> **Work required**:
Please write out, exactly as given, every line of the entries below up to and including the line with "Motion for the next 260".

[Collected data entries]
════════════════
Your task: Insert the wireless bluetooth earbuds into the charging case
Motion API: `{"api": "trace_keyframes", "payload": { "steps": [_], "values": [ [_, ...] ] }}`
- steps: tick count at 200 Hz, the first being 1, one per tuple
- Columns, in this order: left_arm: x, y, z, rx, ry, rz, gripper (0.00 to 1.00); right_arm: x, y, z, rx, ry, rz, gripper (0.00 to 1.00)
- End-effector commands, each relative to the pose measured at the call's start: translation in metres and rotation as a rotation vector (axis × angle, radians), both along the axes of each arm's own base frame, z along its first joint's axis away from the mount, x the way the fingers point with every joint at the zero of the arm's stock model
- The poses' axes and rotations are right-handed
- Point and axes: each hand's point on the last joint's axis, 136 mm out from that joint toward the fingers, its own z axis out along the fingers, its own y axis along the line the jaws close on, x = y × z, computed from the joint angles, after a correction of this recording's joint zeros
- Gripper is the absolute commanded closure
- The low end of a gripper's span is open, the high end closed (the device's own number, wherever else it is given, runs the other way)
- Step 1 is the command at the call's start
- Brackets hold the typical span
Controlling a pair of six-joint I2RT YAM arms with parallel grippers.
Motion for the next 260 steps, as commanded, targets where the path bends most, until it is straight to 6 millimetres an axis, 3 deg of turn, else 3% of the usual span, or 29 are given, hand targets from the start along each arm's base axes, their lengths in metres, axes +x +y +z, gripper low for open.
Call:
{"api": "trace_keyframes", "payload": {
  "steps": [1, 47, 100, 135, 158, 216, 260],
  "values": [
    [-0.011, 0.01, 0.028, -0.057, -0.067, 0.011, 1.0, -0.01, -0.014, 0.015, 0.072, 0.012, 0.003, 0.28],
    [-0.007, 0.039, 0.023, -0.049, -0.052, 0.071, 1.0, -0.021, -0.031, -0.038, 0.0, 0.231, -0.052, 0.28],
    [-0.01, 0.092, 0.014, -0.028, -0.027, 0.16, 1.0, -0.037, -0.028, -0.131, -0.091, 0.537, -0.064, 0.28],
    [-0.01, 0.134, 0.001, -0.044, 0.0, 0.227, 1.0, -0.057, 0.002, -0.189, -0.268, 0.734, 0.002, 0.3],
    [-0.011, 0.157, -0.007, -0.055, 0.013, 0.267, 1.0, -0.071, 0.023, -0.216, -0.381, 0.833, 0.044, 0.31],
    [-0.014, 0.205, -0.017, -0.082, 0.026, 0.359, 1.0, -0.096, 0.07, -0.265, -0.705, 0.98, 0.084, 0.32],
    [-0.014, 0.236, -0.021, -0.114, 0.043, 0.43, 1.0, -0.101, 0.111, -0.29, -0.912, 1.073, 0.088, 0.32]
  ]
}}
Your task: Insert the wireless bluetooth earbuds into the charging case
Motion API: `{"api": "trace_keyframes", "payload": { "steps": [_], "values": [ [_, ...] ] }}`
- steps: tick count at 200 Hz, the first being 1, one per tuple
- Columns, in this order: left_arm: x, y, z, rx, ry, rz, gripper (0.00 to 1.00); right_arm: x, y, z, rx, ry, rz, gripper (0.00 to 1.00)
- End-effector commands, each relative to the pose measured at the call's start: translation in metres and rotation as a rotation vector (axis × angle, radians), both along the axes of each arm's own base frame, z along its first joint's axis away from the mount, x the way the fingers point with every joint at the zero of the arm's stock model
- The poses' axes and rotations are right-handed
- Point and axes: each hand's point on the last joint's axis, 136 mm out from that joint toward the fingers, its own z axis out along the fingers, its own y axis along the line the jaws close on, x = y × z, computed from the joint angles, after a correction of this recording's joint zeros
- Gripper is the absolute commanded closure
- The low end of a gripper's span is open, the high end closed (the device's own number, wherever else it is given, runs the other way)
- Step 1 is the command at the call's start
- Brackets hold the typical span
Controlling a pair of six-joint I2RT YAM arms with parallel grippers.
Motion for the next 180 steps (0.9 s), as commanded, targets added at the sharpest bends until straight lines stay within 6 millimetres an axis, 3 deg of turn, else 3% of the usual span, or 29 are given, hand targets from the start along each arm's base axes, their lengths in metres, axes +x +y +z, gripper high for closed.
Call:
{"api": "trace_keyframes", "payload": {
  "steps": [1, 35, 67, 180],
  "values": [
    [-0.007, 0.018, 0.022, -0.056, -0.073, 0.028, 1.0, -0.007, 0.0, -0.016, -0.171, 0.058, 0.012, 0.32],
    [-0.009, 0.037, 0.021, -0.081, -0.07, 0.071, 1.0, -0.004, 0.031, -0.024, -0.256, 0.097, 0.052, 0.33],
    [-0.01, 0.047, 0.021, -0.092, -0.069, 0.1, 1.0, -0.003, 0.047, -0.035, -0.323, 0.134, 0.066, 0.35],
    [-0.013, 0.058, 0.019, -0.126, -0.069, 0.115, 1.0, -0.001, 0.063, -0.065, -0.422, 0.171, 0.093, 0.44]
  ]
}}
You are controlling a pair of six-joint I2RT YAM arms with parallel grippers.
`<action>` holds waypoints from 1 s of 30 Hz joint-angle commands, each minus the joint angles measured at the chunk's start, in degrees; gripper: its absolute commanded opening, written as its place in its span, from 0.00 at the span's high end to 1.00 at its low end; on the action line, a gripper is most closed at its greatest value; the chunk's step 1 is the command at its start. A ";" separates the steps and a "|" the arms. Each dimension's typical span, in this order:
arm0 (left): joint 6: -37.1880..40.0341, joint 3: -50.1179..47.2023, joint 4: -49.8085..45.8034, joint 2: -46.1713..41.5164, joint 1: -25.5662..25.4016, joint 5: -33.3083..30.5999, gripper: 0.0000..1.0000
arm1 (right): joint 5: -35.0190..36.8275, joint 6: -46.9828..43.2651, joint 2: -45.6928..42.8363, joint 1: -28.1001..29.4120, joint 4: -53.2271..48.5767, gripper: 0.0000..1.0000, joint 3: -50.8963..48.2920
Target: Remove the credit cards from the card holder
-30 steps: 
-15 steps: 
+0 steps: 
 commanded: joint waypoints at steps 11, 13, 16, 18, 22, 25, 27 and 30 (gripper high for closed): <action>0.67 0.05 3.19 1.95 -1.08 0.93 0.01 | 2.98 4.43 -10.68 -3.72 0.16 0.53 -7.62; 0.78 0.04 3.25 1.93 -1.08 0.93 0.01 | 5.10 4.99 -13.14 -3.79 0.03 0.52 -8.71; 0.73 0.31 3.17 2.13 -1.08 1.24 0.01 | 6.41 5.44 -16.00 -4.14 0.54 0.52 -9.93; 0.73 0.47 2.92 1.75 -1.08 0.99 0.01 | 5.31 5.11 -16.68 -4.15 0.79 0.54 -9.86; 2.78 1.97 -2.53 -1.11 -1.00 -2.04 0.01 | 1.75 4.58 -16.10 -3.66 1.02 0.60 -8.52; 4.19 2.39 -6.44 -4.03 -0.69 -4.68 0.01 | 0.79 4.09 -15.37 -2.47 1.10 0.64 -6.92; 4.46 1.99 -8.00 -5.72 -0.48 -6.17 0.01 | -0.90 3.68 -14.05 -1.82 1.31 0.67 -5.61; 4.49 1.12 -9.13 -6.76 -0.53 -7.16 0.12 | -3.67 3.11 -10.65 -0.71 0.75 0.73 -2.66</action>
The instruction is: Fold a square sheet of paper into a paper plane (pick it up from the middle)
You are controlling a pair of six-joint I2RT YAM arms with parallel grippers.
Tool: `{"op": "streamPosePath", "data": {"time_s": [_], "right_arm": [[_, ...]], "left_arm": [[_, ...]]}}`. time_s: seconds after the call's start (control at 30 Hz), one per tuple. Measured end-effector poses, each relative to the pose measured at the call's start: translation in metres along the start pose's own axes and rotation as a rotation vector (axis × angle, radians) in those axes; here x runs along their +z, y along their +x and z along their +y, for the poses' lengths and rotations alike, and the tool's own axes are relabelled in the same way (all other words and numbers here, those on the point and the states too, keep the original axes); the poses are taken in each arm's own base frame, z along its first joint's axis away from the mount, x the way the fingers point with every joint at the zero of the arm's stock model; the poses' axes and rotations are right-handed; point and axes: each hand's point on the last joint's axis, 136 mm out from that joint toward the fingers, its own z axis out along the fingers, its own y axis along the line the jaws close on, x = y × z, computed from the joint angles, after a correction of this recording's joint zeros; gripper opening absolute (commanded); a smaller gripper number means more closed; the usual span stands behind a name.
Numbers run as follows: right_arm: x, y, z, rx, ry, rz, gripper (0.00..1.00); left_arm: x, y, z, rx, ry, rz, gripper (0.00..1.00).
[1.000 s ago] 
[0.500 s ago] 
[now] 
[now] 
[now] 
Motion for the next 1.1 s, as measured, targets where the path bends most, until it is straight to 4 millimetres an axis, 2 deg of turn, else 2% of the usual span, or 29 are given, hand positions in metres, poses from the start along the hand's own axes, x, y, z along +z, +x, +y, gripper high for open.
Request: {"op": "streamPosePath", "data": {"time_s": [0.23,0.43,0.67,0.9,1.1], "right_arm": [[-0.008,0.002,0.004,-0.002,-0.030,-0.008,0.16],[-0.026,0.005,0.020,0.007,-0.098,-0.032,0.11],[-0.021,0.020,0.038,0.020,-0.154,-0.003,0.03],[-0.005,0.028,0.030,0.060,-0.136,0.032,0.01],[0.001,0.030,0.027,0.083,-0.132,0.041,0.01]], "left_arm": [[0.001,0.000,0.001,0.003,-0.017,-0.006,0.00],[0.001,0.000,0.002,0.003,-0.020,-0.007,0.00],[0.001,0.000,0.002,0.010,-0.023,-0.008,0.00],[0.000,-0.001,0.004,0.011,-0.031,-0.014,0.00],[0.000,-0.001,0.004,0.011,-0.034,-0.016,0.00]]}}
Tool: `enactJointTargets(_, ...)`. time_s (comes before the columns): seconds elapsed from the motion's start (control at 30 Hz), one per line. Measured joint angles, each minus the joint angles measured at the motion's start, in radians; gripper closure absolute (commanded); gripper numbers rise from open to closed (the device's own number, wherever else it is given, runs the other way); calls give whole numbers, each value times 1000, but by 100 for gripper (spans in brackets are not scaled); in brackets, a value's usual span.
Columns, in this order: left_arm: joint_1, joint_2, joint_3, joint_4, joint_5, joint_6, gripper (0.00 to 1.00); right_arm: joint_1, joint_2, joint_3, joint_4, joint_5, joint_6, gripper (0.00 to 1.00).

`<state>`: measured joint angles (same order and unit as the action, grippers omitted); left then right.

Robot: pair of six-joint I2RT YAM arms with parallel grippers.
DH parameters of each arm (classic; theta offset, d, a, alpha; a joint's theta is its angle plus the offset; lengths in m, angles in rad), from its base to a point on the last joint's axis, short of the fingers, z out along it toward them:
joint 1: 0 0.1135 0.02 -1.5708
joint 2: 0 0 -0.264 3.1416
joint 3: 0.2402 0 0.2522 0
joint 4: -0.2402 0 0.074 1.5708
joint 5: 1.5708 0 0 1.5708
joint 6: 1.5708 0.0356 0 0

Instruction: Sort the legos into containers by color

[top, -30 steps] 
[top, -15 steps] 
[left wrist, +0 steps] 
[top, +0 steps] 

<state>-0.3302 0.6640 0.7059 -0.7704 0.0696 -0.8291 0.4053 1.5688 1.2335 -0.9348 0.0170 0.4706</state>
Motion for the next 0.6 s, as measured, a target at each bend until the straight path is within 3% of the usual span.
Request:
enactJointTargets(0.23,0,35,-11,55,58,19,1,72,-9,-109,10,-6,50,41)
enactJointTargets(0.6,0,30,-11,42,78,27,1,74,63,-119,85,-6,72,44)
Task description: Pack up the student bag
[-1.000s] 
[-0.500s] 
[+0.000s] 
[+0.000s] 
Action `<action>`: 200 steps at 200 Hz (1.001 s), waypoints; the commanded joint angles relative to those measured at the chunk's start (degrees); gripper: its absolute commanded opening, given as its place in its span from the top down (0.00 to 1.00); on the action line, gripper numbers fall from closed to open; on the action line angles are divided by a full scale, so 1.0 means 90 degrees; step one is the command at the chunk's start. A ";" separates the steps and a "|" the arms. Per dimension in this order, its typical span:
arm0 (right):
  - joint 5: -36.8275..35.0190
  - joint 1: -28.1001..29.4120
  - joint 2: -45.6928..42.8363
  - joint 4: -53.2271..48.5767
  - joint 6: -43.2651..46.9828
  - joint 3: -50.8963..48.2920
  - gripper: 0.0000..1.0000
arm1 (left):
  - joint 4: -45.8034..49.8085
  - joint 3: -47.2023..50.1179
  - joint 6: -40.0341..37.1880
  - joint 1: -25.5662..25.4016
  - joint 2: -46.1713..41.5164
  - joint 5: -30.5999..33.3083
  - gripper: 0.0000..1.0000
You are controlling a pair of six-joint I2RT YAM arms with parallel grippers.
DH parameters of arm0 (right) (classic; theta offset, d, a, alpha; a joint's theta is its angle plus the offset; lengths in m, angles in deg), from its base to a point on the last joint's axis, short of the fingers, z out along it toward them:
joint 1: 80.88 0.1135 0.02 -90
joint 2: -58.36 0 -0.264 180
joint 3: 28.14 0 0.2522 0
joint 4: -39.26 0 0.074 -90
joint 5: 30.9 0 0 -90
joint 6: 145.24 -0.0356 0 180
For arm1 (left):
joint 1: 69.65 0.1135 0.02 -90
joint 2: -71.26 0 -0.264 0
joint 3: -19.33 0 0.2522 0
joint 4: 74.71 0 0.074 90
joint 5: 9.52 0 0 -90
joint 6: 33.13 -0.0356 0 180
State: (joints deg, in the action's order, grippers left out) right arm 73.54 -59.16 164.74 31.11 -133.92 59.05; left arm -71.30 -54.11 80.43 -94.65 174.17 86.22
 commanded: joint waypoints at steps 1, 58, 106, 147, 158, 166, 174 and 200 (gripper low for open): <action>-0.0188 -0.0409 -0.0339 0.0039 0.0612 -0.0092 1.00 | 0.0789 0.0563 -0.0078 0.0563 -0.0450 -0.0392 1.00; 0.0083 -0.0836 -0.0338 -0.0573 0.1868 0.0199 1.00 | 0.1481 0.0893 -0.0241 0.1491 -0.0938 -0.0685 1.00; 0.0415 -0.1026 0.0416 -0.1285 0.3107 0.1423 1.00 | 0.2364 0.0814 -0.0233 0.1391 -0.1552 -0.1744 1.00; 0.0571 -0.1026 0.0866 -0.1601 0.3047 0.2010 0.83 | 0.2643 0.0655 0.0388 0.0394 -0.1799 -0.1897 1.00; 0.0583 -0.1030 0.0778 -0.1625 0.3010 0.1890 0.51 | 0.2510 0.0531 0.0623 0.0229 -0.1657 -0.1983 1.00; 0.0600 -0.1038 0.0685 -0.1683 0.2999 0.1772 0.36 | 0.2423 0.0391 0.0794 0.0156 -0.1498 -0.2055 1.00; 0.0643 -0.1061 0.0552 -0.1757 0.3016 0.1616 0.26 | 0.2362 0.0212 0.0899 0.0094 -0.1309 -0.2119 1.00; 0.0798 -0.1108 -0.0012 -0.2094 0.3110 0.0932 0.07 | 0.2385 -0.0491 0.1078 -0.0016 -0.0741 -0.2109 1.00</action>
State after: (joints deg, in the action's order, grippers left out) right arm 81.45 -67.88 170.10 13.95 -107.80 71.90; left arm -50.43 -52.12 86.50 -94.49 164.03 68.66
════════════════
> **Answer box**:
Your task: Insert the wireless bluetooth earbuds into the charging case
Motion API: `{"api": "trace_keyframes", "payload": { "steps": [_], "values": [ [_, ...] ] }}`
- steps: tick count at 200 Hz, the first being 1, one per tuple
- Columns, in this order: left_arm: x, y, z, rx, ry, rz, gripper (0.00 to 1.00); right_arm: x, y, z, rx, ry, rz, gripper (0.00 to 1.00)
- End-effector commands, each relative to the pose measured at the call's start: translation in metres and rotation as a rotation vector (axis × angle, radians), both along the axes of each arm's own base frame, z along its first joint's axis away from the mount, x the way the fingers point with every joint at the zero of the arm's stock model
- The poses' axes and rotations are right-handed
- Point and axes: each hand's point on the last joint's axis, 136 mm out from that joint toward the fingers, its own z axis out along the fingers, its own y axis along the line the jaws close on, x = y × z, computed from the joint angles, after a correction of this recording's joint zeros
- Gripper is the absolute commanded closure
- The low end of a gripper's span is open, the high end closed (the device's own number, wherever else it is given, runs the other way)
- Step 1 is the command at the call's start
- Brackets hold the typical span
Controlling a pair of six-joint I2RT YAM arms with parallel grippers.
Motion for the next 260 steps, as commanded, targets where the path bends most, until it is straight to 6 millimetres an axis, 3 deg of turn, else 3% of the usual span, or 29 are given, hand targets from the start along each arm's base axes, their lengths in metres, axes +x +y +z, gripper low for open.

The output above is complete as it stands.